De retour à Paris après un relatif court séjour
stambouliote mis à profit pour se couler dans un bain de verdure printanière en
forêt de Belgrade et à l’arboretum, une visite à l’exposition « La voix de la
forêt » proposée par le Petit Palais, fut une parfaite
transition d’autant plus que les journées pluvieuses s’enchainaient sans fin et
ne semblaient pas disposées à nous autoriser des balades dans la nature !
Qu’à cela ne tienne, puisque Théodore Rousseau (1812-1867) s’est immergé pour nous dans les sous-bois, les clairières,
qu’il a fait de la forêt de Fontainebleau son domaine de prédilection pour
étudier la végétation, la représenter en dessin, en peinture et réaliser des
tableaux, pour la plupart de véritables « portraits d’arbre ». Avec lui la nature n’est plus un décor mais
le véritable sujet de son œuvre, sa principale source d’inspiration, guidant
notre regard pour qu’il s’y plonge avec délice.
L’abreuvoir, 1850-1860, huile sur bois
L'allée des châtaigniers, vers 1837-1840, huile sur toile
qui avait été retenue par l’état en 1840 avant achèvement et non remis par
l'artiste à la suite du refus de l'œuvre au Salon de 1841. Son acquisition en
vente publique ne sera effective qu’en 1912.
Le Vieux Dormoir du Bas-Bréau, 1836-1837, huile sur toile
Alfred Sensier, le biographe de Th. Rousseau soutient que
ce tableau mettant en valeur les trois grand chênes bicentenaires a été
spécialement créé pour préserver l’ancienne apparence du site menacée par des
plantations de pins. La présence du troupeau de vaches et du bouvier souligne
une pratique pastorale traditionnelle en plein déclin dans les années
1850 : le pâturage dans la forêt de Fontainebleau.

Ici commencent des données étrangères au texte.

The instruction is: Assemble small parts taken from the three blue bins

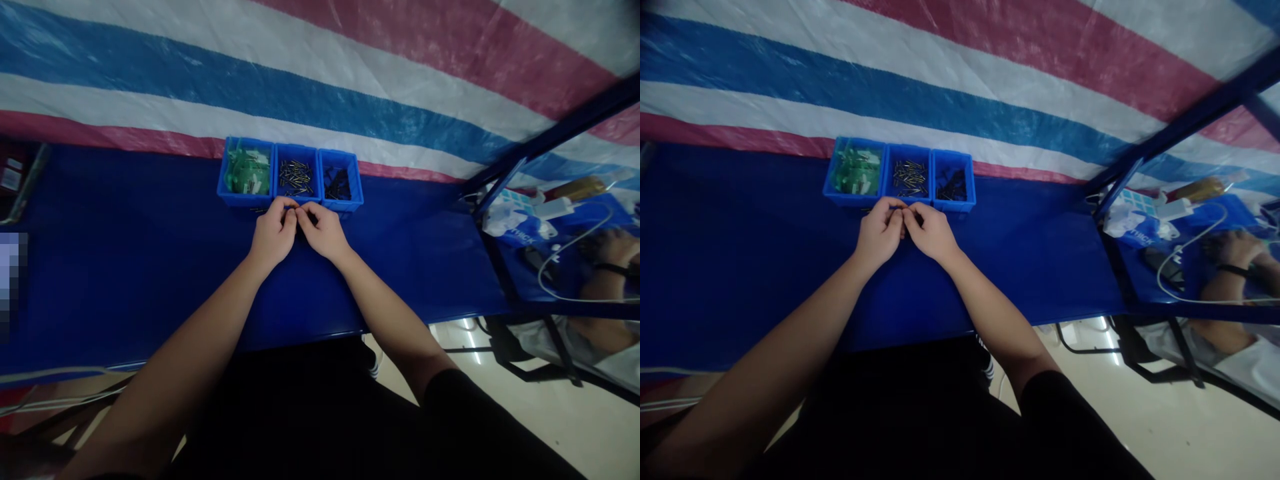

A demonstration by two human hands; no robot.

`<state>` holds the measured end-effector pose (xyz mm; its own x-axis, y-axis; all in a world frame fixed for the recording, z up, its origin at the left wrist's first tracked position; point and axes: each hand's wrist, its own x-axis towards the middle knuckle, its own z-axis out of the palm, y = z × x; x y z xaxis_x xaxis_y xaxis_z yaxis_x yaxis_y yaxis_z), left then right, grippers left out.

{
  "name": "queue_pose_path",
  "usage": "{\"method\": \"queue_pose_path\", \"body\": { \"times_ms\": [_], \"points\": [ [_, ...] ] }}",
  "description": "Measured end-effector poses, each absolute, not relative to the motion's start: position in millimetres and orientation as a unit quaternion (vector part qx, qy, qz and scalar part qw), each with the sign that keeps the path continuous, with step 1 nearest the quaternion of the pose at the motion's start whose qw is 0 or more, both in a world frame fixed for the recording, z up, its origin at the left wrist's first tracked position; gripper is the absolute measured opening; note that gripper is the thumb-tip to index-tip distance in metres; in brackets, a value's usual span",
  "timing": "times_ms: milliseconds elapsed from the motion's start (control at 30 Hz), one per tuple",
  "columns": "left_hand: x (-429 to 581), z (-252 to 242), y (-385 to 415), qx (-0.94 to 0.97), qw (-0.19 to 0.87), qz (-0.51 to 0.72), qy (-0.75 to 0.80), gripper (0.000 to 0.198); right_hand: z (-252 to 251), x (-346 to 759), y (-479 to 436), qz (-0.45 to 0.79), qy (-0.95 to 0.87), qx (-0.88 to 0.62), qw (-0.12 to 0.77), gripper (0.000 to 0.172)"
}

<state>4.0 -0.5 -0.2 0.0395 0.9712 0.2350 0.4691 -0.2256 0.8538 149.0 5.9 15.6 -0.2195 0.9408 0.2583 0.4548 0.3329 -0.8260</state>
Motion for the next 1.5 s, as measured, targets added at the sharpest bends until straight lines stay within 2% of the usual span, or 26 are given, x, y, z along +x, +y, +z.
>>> {"method": "queue_pose_path", "body": {
  "times_ms": [1500],
  "points": [
    [4.0,5.2,-2.0,0.666,0.299,0.400,0.555,0.022,15.4,150.7,6.3,0.311,-0.730,-0.489,0.363,0.025]
  ]
}}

« J’entendais aussi la voix des arbres […] :
les surprises de leurs mouvements, leurs variétés de formes et jusqu'à leur
singularité d’attraction vers la lumière m’avaient tout d’un coup révélé le
langage des forets. » Théodore Rousseau cité par Alfred Sensier en 1872.
Le massacre des Innocents ou Abattage d’arbres dans l’ile
de Croissy, 1847, huile sur toile inachevée. Le titre évoquant le récit
biblique du meurtre de tous les nourrissons ordonné par le roi Hérode à
Bethléem, témoigne de l’indignation de l’artiste. D’autres intellectuels
dénonceront également cette destruction de la forêt, dont ses amis de Barbizon
et Victor Hugo
Le Panorama de l'Histoire du siècle est une gigantesque huile sur toile réalisée par Alfred Stevens et Henri Gervex pour l'Exposition Universelle de
1889. Le fragment présenté ici est un portrait de groupe de peintres de
paysages, montrant l’importance acquise par le genre réaliste au cours du siècle.
Théodore Rousseau y côtoie ses amis, Dupré, Isabey, Millet, Couture, Daubigny, Diaz,
Corot, Troyon, Fromentin, Barye, Decamp, Courbet, et Robert-Fleury.
L’exposition du Petit Palais est aussi l’occasion de faire plus ample
connaissance avec l’histoire de la forêt de Fontainebleau.
Une carte de la forêt datée de 1839
Le combat de l’artiste pour la préservation de la forêt n’aura
pas été vain. Dès 1853, une "série artistique" est créée en forêt
de Fontainebleau, une réserve biologique en 1953, des réservoirs de biodiversité en 2009. Sous des vocables évoluant au fil des ans, une partie de la forêt est désormais protégée des interventions humaines et le public n'y a pas accès.
Les promeneurs ne manquent cependant pas de parcours pour assouvir leur soif de verdure, et ils sont nombreux à plébisciter cette forêt d'exception... 15 millions en 2023!
Au détour d'un chemin on peut y voir ce gros rocher portant un bas-relief de bronze en hommage aux deux peintres qui ont tant arpenté ces lieux.